Organiser ses obsèques à l’avance est un geste de prévoyance qui soulage considérablement la famille au moment du décès. Le coût moyen des funérailles en France oscille entre 3 500 et 5 000 euros selon le type de cérémonie et la région — un poste de dépense souvent sous-estimé qui peut peser lourd sur les proches. Les contrats obsèques permettent d’anticiper cette dépense, mais ils ne se valent pas tous.
Deux grandes familles de contrats
Le contrat en capital verse une somme d’argent aux héritiers ou à l’opérateur funéraire désigné au moment du décès. La somme peut être utilisée librement, mais rien ne garantit qu’elle couvrira l’intégralité des frais si les prix ont augmenté entre-temps. Le capital est généralement revalorisé chaque année, mais la revalorisation peut être insuffisante face à l’inflation du secteur funéraire.
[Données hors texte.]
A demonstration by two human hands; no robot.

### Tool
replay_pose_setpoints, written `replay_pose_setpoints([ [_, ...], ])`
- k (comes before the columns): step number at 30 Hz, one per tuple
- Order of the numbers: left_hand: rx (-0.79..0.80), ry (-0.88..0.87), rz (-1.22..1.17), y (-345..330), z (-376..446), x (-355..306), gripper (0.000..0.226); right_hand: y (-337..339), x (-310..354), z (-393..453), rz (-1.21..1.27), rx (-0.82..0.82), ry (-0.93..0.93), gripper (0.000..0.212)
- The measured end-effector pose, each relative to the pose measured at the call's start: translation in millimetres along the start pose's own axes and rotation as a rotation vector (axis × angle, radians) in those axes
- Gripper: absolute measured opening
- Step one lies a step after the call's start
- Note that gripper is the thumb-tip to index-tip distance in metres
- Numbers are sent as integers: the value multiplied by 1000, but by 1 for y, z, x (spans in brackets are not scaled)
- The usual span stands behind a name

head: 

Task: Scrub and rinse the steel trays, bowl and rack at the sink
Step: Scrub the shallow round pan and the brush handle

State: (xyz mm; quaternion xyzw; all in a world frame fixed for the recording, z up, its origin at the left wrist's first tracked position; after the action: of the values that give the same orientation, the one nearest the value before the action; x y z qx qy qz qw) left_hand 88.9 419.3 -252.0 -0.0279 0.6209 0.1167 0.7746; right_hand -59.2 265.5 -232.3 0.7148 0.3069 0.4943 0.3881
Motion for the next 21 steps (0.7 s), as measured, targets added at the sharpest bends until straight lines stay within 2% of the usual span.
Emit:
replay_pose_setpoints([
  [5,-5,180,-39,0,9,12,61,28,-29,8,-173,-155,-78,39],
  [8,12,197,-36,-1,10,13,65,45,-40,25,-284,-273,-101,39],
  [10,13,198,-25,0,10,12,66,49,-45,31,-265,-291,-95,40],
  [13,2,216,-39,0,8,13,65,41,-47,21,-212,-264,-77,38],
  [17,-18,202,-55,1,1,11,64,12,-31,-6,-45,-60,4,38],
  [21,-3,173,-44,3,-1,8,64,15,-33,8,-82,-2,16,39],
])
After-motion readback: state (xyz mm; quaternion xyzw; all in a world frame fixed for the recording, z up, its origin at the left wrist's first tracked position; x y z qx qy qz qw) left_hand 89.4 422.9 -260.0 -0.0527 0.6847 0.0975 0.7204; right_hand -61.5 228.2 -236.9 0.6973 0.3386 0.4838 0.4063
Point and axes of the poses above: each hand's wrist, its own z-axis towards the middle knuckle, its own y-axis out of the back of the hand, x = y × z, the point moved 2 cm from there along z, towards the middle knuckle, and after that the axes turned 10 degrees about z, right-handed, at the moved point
Le contrat en prestations est différent : vous choisissez à l’avance le contenu exact de vos obsèques — type de cercueil, cérémonie, lieu d’inhumation ou d’incinération — et le prix est garanti quel que soit le moment du décès. C’est la formule la plus protectrice pour la famille, qui n’aura aucun supplément à payer si le devis a bien été respecté par l’opérateur.
Les points de vigilance avant de signer
Vérifiez que le contrat est souscrit auprès d’un organisme réglementé : banque, assureur ou mutuelle. Les contrats obsèques sont encadrés par la loi depuis 2004, mais des pratiques commerciales agressives existent, notamment de la part de certains opérateurs funéraires qui proposent leurs propres contrats. Comparez plusieurs devis avant de signer.
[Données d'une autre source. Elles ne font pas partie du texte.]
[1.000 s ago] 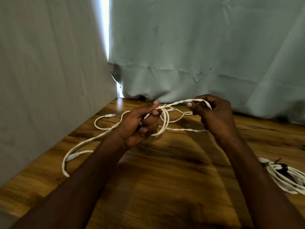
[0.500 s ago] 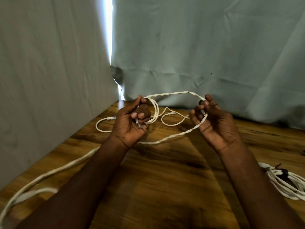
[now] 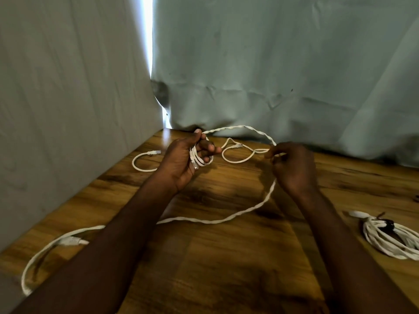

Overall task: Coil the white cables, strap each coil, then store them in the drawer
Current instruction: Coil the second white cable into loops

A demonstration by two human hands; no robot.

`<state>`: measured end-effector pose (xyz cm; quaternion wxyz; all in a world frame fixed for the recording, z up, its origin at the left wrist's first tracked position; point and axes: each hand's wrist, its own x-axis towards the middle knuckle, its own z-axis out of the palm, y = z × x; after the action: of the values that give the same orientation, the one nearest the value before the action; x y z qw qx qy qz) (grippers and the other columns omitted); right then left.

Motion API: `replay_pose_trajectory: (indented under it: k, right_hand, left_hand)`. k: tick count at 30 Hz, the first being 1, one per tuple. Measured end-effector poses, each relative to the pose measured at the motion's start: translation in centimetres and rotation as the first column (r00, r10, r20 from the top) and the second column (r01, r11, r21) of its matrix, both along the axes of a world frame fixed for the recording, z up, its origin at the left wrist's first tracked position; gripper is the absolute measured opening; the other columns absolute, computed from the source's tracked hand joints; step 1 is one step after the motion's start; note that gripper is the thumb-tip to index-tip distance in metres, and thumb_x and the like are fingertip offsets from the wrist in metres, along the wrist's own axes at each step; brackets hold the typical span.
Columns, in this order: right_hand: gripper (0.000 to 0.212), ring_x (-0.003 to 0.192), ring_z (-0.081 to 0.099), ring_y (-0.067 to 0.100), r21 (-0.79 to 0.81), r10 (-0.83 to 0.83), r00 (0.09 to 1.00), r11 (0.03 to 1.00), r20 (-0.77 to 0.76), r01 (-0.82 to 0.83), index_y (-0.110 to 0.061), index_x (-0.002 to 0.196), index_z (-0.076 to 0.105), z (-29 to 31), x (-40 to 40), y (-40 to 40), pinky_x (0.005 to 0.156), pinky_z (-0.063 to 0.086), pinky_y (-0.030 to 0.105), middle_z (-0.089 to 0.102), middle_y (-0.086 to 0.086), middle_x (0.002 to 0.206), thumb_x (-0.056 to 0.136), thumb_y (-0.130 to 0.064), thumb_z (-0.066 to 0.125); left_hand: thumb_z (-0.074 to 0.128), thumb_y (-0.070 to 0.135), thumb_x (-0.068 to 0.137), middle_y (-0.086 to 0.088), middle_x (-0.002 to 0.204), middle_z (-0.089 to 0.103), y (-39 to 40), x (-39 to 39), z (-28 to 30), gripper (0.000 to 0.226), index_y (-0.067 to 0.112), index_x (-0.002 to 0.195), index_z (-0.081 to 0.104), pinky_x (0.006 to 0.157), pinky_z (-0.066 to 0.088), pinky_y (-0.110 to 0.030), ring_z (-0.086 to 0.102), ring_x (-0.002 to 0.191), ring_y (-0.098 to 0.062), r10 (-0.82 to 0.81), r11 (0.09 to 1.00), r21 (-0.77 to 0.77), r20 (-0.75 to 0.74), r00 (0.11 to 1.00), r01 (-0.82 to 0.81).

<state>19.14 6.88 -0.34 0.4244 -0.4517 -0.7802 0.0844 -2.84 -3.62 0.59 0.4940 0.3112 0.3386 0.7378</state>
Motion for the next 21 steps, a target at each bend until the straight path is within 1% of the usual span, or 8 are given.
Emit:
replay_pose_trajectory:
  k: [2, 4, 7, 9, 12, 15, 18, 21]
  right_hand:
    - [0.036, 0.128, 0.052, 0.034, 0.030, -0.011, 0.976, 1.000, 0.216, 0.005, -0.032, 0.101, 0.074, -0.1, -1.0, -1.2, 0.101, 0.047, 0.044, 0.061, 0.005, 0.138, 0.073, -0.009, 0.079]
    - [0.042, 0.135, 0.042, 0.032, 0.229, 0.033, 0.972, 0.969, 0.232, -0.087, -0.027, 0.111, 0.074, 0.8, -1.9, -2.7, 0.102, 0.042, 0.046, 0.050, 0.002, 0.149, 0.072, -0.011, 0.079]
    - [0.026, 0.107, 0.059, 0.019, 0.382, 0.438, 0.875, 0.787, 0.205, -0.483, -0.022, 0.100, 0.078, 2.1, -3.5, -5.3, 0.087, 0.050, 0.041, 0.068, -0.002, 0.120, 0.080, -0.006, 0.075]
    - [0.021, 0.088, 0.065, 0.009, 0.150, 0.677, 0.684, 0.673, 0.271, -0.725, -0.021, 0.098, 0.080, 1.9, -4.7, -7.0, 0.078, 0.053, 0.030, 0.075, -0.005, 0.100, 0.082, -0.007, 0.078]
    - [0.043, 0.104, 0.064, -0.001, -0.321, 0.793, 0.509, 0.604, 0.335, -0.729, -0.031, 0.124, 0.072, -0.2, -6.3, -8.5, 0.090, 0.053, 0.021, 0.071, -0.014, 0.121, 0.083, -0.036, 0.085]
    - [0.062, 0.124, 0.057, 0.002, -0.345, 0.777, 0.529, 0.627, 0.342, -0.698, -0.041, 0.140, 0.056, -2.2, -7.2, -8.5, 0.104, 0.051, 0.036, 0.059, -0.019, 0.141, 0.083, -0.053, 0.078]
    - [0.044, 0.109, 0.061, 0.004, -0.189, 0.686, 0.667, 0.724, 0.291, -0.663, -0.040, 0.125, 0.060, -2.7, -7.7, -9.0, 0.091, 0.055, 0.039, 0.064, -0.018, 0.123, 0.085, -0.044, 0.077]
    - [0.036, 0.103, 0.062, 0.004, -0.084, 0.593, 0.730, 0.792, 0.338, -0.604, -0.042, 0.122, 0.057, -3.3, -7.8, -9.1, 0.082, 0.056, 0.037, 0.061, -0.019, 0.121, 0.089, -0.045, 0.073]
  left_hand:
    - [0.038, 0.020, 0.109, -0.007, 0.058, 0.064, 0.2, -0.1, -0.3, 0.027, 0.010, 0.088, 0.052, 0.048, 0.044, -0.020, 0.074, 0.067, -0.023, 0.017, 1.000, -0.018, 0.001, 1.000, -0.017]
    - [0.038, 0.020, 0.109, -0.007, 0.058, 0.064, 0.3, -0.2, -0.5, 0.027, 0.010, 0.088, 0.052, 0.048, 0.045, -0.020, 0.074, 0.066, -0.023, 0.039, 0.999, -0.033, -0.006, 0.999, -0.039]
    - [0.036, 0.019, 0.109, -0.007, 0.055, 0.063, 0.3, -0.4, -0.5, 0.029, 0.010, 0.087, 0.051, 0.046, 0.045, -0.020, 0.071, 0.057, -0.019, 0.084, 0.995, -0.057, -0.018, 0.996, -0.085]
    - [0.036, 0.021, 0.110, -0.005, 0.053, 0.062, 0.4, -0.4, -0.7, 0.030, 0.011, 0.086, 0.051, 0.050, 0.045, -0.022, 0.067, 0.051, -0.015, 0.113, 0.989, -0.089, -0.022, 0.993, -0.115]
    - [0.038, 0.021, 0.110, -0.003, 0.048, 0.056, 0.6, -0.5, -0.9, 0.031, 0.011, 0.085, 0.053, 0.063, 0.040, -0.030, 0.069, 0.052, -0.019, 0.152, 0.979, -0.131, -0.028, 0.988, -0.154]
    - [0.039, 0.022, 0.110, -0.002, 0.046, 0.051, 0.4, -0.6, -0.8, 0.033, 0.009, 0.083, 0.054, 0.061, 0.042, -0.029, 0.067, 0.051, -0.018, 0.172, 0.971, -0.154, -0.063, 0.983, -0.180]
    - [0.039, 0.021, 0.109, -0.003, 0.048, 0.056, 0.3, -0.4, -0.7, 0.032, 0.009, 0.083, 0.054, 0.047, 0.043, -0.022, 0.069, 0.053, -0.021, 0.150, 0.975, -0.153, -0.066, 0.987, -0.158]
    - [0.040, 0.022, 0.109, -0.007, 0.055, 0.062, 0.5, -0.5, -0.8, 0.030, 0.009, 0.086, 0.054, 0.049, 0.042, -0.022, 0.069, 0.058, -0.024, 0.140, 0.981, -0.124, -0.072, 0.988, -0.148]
Lisez attentivement les clauses de portabilité : un contrat en prestations souscrit chez une pompe funèbre locale vous lie à cet opérateur. Si vous déménagez dans une autre ville ou si cet opérateur disparaît, la situation peut se compliquer. Un contrat souscrit auprès d’un assureur national offre généralement plus de souplesse géographique.
Le financement : capital unique ou cotisations mensuelles
Le contrat peut être financé en une seule fois (versement unique) ou par des cotisations mensuelles pendant une durée déterminée — souvent dix ou quinze ans. Les cotisations mensuelles rendent le contrat plus accessible mais augmentent le coût total. Pour un capital de 4 000 euros, comptez entre 15 et 40 euros par mois selon l’âge à la souscription.
En cas de décès avant la fin du financement, la plupart des contrats prévoient que les prestations sont néanmoins assurées pour la totalité du capital prévu — c’est un point à vérifier impérativement dans les conditions générales.
Informer ses proches
Même si vous avez souscrit un contrat obsèques, informez vos proches de son existence et indiquez-leur où se trouve le document. En l’absence de cette information, la famille peut engager des dépenses inutiles avant de retrouver le contrat. Certains notaires proposent d’inscrire ces informations dans un registre spécial pour faciliter les démarches au moment du décès.